A mid-credits scene shows Stenson discovering James having escaped the sanitarium and left his doomsday timer under the pillow, followed by the first scene of the segment: James waking up to his 640th day in the bunker.

==Cast==
- Malcolm McDowell as Dr. Stenson

=== Figuratively Speaking ===
- John Glover as Gustav
- Robert Englund as Sam
- Walter Perez as Mateo
- Mayra Leal as Isabelle

=== Monsters are Real ===
- David Mazouz as Steven
- Lacey Chabert as Ms. Lorne
- Chris Mulkey as Father
- Brant Bumpers as Creature
- Mark Cantu as Police Officer

=== Up to the Last Man ===
- Lou Diamond Phillips as James Silo
- Nova Aragon as Allison Silo
- Joseph Rivera as Caleb Silo
- Ryder Maldonado as Kyle Silo
- Dianah McGreehan as Dr. Williams
- Venda D'Abato as Reflection

==Production==
Valderrama began developing Sanitarium around 2011 and wrote the segments Figuratively Speaking and Up To the Last Man with his writing partner C. M. Bratton. He approached Ramirez and Ortiz with the intention of each of the three directors directing one of the film's stories. Ortiz liked the film's concept, as it reminded him of the 1973 film, Tales That Witness Madness, and the 1980s horror series, Tales from the Crypt. Filming for all three segments was done in Texas, and each segment was completed in five days. St. Anthony Catholic High School and the area of Monte Vista in San Antonio was used for the second sequence.

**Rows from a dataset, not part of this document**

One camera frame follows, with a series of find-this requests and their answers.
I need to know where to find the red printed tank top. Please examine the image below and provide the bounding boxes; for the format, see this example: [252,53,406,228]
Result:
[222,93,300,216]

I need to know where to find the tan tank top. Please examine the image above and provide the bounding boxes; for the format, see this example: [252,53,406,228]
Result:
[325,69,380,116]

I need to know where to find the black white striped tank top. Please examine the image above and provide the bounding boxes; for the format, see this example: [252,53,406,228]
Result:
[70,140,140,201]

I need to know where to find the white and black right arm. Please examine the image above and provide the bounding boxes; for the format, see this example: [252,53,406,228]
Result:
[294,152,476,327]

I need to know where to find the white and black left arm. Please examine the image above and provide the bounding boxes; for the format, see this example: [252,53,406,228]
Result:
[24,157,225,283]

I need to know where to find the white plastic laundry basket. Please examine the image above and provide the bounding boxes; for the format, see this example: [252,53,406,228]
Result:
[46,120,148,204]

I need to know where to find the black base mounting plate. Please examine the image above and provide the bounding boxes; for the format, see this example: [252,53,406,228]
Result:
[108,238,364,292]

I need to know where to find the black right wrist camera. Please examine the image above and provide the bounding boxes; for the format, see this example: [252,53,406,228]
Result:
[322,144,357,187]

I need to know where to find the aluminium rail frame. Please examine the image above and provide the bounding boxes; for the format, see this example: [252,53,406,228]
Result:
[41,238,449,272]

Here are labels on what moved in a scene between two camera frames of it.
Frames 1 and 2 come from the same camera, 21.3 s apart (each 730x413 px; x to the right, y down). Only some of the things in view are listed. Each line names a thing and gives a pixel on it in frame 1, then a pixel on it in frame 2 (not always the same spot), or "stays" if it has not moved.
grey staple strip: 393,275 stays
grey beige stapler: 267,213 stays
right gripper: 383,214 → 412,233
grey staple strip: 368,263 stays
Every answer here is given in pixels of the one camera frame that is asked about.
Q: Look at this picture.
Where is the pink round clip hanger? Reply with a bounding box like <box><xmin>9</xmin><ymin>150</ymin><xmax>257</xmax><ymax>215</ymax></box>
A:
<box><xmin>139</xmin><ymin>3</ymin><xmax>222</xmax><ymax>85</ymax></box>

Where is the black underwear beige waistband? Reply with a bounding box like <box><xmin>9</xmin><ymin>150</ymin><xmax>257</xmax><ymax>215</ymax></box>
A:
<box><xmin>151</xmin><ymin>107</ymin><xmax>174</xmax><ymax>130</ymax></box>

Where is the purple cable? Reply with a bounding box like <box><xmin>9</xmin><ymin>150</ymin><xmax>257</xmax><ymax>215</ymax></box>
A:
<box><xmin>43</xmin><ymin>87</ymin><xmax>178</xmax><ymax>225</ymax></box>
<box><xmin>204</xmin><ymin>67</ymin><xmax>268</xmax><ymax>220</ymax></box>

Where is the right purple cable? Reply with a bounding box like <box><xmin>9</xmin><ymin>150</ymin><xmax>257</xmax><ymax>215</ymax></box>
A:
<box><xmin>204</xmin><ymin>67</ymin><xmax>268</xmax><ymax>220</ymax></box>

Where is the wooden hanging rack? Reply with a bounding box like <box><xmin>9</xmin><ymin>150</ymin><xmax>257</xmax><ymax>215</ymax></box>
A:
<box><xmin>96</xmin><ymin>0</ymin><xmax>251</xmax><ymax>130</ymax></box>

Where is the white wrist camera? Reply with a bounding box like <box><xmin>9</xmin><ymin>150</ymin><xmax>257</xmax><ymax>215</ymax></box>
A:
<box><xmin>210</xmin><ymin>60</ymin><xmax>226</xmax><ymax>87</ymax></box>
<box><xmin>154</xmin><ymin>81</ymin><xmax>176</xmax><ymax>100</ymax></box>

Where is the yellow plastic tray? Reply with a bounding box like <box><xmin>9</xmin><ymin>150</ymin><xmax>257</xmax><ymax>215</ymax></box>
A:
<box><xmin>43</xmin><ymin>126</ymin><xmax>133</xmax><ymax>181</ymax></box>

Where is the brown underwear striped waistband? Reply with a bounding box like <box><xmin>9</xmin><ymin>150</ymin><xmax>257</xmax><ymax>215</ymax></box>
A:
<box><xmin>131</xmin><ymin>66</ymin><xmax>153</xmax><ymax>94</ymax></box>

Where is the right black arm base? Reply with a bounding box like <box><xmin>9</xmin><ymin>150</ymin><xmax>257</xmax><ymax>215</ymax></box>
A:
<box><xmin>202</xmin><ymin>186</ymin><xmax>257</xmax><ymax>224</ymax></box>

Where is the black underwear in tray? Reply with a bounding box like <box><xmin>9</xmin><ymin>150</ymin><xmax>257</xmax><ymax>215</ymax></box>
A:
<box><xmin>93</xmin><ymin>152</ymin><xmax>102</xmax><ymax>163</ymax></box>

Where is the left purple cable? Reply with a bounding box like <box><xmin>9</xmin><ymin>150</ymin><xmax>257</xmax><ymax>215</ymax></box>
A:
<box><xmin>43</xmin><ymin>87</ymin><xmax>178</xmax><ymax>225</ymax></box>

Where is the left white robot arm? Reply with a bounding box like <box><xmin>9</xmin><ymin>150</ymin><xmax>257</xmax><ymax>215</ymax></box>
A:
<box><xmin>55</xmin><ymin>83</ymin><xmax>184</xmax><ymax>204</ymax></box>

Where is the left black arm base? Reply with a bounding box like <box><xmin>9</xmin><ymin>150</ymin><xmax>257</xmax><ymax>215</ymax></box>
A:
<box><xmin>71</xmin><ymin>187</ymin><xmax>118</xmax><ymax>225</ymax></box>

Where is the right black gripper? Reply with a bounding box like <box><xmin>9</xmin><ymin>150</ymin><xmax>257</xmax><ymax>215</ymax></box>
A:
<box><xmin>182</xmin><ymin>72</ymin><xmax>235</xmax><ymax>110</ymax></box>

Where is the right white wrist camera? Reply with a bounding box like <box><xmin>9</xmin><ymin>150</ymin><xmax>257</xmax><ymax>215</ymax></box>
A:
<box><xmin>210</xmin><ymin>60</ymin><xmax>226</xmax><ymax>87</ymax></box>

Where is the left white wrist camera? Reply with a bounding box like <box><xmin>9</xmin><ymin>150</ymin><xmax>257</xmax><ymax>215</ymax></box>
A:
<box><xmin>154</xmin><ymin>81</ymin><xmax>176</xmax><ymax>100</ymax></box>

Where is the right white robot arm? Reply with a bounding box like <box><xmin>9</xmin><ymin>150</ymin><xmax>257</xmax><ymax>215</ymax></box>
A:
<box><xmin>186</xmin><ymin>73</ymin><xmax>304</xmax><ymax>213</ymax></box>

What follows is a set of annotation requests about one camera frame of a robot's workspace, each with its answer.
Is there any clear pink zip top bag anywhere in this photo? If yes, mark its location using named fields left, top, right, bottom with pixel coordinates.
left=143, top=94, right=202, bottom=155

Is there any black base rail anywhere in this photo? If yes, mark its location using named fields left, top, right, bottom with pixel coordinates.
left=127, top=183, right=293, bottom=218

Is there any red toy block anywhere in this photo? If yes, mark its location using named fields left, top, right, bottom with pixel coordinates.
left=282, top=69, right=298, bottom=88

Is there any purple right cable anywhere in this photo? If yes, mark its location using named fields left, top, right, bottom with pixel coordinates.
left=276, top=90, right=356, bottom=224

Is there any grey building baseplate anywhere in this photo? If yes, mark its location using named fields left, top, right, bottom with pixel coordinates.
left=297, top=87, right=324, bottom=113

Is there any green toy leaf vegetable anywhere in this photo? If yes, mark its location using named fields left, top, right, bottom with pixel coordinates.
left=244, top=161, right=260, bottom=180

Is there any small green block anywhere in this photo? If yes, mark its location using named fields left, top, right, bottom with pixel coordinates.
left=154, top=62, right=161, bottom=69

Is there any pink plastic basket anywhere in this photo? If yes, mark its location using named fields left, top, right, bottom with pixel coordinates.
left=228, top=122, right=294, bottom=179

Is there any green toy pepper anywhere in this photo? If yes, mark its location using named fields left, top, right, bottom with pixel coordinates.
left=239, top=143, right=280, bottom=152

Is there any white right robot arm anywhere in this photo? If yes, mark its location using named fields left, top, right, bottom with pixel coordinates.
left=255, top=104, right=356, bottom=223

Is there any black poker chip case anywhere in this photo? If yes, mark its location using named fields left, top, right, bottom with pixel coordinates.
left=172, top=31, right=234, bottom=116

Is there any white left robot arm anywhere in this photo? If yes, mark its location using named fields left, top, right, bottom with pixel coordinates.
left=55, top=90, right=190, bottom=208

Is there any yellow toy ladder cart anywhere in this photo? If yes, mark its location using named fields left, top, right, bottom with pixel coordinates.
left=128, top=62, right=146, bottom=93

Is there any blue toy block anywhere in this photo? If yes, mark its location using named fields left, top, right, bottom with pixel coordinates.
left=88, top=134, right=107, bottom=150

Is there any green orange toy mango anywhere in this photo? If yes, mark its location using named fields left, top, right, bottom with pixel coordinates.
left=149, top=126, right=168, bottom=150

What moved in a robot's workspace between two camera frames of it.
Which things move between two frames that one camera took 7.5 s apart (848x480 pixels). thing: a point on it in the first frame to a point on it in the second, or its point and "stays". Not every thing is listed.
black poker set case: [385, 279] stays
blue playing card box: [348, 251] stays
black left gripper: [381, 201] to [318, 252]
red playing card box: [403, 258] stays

Valderrama experienced some difficulty while shooting his segment, Up to the Last Man, as the filming location was on "the second story of a warehouse in between a highway and a train station, in July, with no air conditioning." Valderrama also researched doomsday preppers for the segment, as he wanted the actions of James Silo to seem realistic. Ramirez also performed research for Figuratively Speaking, in addition to drawing from his personal experience as an artist.

==Reception==
Critical reception for Sanitarium has been mixed. The movie received praise from Ain't It Cool News, who wrote that the anthology was "a pretty good one" but expressed some frustration that the dialogue from the mental health physicians was not entirely accurate to how they spoke to patients in real life but also noted that this was a common problem in cinema. Starburst gave the film 7 out of 10 stars, remarking that the film wasn't perfect but that it "does make the most of what it has". In contrast, the San Antonio Current criticized the film as "not very interesting" and remarked that "Wrapping up each segment with a thought-provoking morale would have served the film better. Instead, Sanitarium goes for the cliché and easy way out". Shock Till You Drop panned Sanitarium, praising its production values while opining that it was "too bad such a production went into such bad stories."